▶ [Your assignment]:
Extract the lines from the first line of the records below through the line containing "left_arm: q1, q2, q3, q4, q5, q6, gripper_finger", inclusive, and reproduce them exactly as written.

▶ [Data for this exercise]:
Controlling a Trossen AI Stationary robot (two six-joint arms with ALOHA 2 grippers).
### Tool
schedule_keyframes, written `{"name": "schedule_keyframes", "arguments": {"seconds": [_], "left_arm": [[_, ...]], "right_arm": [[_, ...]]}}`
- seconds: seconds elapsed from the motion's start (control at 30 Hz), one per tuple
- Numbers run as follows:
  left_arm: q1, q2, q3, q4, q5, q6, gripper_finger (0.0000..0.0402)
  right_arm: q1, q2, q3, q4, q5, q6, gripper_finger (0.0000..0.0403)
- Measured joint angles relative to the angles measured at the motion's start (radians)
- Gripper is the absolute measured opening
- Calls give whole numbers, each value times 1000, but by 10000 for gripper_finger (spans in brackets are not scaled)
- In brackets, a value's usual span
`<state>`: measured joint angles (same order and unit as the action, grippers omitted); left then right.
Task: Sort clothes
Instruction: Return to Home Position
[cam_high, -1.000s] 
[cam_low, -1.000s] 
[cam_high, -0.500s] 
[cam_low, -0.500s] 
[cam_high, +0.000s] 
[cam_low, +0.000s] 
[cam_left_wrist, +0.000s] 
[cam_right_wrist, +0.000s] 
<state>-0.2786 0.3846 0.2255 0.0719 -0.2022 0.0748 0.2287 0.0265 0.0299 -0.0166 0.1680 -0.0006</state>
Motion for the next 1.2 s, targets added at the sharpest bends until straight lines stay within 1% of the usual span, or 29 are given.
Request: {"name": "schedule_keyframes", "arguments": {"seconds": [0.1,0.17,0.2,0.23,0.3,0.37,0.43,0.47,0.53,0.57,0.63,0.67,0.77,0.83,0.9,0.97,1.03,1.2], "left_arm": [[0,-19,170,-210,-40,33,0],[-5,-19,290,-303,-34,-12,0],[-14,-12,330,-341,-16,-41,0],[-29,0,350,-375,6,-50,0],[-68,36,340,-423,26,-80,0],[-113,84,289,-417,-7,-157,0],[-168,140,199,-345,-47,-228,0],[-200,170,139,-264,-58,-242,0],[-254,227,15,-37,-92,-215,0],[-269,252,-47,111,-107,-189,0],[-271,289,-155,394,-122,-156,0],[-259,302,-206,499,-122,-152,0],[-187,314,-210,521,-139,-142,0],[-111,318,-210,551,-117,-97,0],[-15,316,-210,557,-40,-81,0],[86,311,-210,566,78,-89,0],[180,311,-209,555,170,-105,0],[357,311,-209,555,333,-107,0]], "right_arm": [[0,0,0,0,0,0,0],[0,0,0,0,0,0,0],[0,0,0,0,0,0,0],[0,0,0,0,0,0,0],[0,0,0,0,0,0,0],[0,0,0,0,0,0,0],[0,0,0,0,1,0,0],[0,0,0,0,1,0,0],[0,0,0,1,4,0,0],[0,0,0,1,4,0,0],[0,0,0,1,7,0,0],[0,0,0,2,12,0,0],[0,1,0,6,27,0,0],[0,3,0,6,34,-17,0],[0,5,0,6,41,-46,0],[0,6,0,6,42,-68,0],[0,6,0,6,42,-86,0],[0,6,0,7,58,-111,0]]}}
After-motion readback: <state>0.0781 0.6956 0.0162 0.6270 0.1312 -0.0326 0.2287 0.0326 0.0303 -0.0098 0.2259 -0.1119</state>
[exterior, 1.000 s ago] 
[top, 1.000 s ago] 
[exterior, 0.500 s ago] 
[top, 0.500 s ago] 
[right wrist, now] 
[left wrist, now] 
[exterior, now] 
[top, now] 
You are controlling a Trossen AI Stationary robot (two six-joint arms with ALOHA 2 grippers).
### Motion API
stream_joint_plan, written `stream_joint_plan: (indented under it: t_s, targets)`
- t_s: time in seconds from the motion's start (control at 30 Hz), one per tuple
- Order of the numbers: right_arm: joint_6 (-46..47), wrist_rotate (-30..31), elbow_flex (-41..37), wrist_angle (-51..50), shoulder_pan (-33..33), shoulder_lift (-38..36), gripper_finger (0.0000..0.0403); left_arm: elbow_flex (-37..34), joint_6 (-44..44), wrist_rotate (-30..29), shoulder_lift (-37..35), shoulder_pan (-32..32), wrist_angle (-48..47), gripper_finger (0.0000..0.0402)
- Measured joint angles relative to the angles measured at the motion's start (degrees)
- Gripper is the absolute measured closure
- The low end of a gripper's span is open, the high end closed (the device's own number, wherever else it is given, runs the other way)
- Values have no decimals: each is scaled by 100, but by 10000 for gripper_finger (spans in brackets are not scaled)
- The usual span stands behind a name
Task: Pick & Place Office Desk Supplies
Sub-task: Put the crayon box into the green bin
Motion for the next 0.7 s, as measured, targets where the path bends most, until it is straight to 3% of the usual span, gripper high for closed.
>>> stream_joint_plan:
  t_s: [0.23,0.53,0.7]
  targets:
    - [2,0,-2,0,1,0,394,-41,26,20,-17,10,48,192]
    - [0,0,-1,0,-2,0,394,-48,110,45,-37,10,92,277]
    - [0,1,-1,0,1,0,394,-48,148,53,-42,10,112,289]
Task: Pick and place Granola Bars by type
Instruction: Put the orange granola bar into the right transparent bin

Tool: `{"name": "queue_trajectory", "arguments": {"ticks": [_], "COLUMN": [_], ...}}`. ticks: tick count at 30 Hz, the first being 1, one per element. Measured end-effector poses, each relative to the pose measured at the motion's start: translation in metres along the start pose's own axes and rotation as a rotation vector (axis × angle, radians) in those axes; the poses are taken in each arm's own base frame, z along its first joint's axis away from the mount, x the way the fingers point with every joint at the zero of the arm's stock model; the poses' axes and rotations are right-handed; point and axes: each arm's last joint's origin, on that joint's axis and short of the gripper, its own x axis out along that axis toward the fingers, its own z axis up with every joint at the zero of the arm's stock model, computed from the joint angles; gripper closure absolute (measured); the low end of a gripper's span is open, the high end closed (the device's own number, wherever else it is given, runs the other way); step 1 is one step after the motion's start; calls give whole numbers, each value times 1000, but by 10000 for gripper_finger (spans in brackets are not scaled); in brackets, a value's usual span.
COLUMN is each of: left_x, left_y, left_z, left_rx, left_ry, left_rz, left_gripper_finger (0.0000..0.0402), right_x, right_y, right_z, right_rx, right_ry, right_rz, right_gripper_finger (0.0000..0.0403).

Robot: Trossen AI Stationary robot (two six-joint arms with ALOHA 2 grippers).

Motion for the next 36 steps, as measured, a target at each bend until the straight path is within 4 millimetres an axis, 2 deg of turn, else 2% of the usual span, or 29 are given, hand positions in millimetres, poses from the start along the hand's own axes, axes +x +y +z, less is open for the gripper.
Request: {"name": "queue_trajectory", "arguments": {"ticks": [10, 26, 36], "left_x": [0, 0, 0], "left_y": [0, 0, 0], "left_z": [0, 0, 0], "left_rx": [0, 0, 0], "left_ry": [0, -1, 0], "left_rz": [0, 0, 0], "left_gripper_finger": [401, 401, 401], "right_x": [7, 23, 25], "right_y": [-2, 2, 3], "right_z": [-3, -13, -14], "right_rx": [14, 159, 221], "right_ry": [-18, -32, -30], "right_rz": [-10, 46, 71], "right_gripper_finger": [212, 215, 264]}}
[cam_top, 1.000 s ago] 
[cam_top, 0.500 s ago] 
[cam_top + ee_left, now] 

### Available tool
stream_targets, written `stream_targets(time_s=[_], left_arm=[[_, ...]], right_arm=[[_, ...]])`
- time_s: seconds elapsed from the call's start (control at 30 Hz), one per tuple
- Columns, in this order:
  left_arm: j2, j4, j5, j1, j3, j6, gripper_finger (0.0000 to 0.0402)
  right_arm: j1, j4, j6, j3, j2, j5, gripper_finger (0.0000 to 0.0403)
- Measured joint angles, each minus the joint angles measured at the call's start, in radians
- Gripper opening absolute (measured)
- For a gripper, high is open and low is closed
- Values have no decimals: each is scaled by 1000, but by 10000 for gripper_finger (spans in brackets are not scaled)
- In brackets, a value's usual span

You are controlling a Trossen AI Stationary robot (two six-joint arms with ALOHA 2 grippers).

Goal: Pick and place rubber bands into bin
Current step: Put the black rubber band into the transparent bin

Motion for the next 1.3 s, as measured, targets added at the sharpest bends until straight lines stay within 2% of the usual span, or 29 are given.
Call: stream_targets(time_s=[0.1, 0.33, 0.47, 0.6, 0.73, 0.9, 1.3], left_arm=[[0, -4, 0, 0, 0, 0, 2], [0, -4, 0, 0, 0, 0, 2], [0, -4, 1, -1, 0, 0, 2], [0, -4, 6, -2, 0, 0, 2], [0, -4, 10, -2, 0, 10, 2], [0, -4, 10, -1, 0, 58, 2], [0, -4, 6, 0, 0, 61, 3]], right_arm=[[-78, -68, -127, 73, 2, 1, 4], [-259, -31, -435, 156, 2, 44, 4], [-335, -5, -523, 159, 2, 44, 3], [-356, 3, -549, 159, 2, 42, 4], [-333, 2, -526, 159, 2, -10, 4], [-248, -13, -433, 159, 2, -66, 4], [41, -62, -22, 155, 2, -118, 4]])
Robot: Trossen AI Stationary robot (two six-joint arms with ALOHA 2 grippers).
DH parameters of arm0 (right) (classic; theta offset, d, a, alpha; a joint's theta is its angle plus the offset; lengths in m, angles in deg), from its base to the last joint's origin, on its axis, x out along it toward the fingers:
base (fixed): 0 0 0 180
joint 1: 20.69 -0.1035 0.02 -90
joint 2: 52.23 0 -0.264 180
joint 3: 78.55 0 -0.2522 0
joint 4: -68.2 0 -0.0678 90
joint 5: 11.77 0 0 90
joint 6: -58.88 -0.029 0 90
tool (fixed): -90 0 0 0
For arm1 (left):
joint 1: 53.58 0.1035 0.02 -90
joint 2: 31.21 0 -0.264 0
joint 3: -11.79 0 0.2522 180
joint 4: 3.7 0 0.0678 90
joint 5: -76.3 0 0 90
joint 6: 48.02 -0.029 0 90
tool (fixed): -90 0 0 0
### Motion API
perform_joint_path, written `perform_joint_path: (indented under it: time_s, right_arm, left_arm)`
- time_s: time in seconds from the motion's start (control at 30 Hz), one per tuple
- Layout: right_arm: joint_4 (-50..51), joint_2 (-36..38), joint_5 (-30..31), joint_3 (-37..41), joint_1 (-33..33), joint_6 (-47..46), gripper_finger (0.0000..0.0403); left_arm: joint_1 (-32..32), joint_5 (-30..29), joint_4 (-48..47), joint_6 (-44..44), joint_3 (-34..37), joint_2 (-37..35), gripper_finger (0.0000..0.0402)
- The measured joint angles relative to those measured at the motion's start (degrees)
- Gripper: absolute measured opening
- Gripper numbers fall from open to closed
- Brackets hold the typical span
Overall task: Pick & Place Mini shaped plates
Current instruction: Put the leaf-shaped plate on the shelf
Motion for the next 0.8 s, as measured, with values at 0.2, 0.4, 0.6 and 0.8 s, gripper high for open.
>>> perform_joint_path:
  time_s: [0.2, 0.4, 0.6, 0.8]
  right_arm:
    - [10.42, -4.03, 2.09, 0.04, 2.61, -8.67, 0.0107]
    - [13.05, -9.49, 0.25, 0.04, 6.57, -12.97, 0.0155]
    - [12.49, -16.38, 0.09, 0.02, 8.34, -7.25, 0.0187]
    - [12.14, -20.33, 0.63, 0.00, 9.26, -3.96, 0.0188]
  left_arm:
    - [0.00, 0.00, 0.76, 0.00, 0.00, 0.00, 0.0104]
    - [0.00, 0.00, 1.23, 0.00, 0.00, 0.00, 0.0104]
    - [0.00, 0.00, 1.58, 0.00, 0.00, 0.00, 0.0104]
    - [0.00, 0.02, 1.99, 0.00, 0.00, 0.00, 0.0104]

▶ [Written response]:
Controlling a Trossen AI Stationary robot (two six-joint arms with ALOHA 2 grippers).
### Tool
schedule_keyframes, written `{"name": "schedule_keyframes", "arguments": {"seconds": [_], "left_arm": [[_, ...]], "right_arm": [[_, ...]]}}`
- seconds: seconds elapsed from the motion's start (control at 30 Hz), one per tuple
- Numbers run as follows:
  left_arm: q1, q2, q3, q4, q5, q6, gripper_finger (0.0000..0.0402)

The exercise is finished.